Baths and Bathing in Roman Britain
Bath-houses were a ubiquitous part of life in Roman Britain. English Heritage cares for the remains of over 20 Roman bath-houses and they are some the most exceptionally well-preserved, beautiful and informative buildings that survive from this time. Bathing was essential to Roman life and the bath-houses, and what took place there, reveal much about the culture and the people of Roman Britain.
Invention and Importance
Bathing was central to Roman life in a way that is quite different from today. Roman bathing was communal. Families, friends and communities spent time together in bath-houses containing shared baths and rooms heated to different temperatures. They were built first in the 3rd to 2nd centuries BC in Campania (the area around Naples), a cultural melting pot of Roman, Etruscan and Greek cultures. They had became a common sight in Rome by the 1st century BC and spread across the empire.
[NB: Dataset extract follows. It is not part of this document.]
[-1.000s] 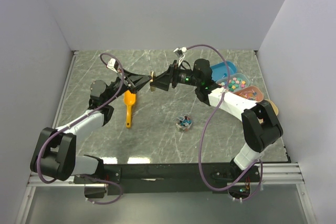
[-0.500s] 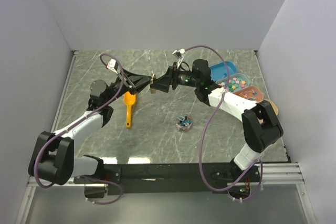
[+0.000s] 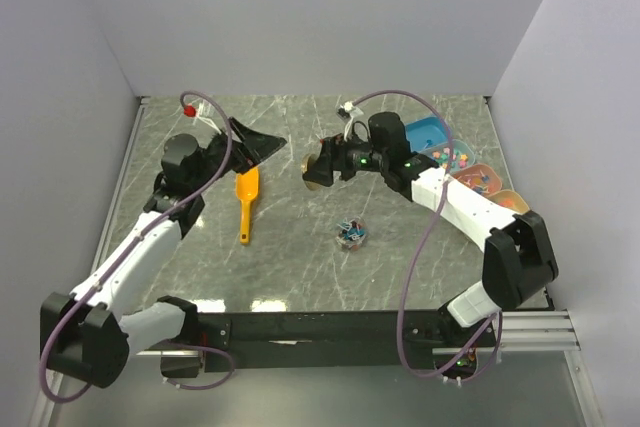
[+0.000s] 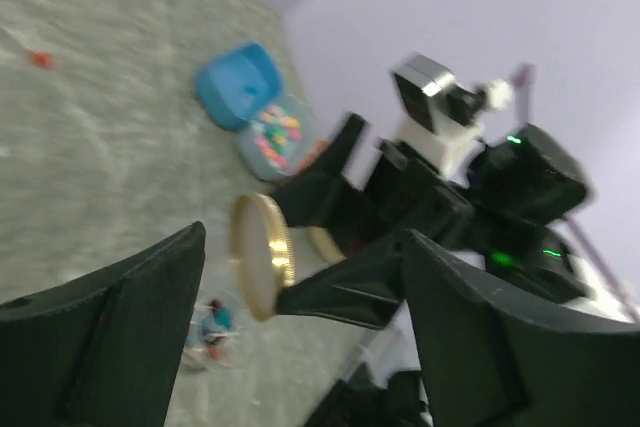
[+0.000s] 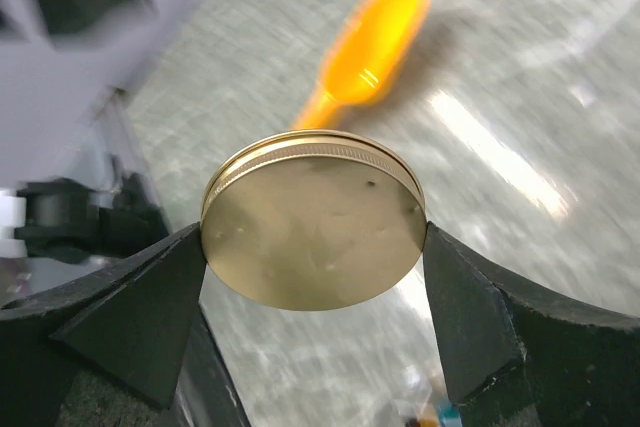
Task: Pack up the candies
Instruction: Pick up the bottle lid at the center of the board, then close the bottle lid on the packing bottle.
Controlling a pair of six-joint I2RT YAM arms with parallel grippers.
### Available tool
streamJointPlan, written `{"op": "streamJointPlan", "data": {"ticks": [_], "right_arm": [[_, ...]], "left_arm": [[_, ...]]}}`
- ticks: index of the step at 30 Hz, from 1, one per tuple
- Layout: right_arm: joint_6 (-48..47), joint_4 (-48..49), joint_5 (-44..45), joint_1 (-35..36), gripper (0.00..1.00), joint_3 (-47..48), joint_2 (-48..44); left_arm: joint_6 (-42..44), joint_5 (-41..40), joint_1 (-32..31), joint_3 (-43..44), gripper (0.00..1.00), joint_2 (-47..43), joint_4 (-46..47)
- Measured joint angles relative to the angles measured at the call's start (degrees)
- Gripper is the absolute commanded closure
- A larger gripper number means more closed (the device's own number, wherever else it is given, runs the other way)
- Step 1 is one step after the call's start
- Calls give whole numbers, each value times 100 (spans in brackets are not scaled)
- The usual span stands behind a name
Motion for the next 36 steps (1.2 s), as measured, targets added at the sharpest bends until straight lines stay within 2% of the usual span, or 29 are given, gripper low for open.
{"op": "streamJointPlan", "data": {"ticks": [2,5,9,14,18,26,36], "right_arm": [[-284,-737,330,0,28,175,-116],[-603,-1755,782,2,28,426,-219],[-870,-3047,1515,57,28,658,-251],[-1047,-4424,2326,229,28,990,-90],[-1091,-5001,2750,433,28,1329,295],[-1086,-5558,3244,938,27,1582,1121],[-1060,-5766,3523,1235,27,1735,1394]], "left_arm": [[758,-472,0,267,14,-184,-734],[1740,-1322,0,417,2,-468,-1561],[2872,-2653,0,374,1,-852,-2422],[3759,-4304,0,-116,1,-1364,-2796],[4100,-5222,2,-568,1,-1615,-2855],[4395,-5733,4,-774,0,-1655,-2704],[4546,-5814,-37,-798,1,-1727,-2494]]}}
By the time the Romans conquered Britain from AD 43, bathing was practised by men and women at all levels of society including the enslaved. As a result, bath-houses have been discovered by archaeologists across Roman Britain, from the large public baths of towns and cities, to the private bathing suites of the Roman elite. Even the forts along Hadrian’s Wall had their own baths, so the soldiers who protected the frontier could bathe in the same way as Romans living in the city of Rome itself.
Why did the romans bathe?
A trip to the baths was ideally something a Roman might do daily, although it depended upon their status. For the wealthy, the working day was over by lunchtime, so there was plenty of time for a leisurely visit to the baths in the afternoon. It might be more difficult for those who worked long hours – the poor and enslaved – who might only get a chance infrequently.
The Romans regarded bathing as essential for many reasons. They believed that there was a close connection between bathing and health. Experts often recommended bathing to prevent illness, and medical practitioners prescribed different types of bathing to treat specific ailments. The great Roman orator Cicero once wrote that bathing was one of ‘the necessities for life and health’.
Bathing was also socially important: the bath-house was where one met friends and socialised but also made an important statement of one’s ‘Romanness’. In the minds of the Romans, bathing marked an important difference between themselves and non-Romans, whom they considered to be ‘barbarians’. The emperor Justinian’s Digest – a codification of the laws of the empire – defined a Roman’s home as the place where ‘one conducts business, visited the forum and the theatre, celebrates religious festivals, and goes to the baths’. Bathing was fundamental to Roman identity.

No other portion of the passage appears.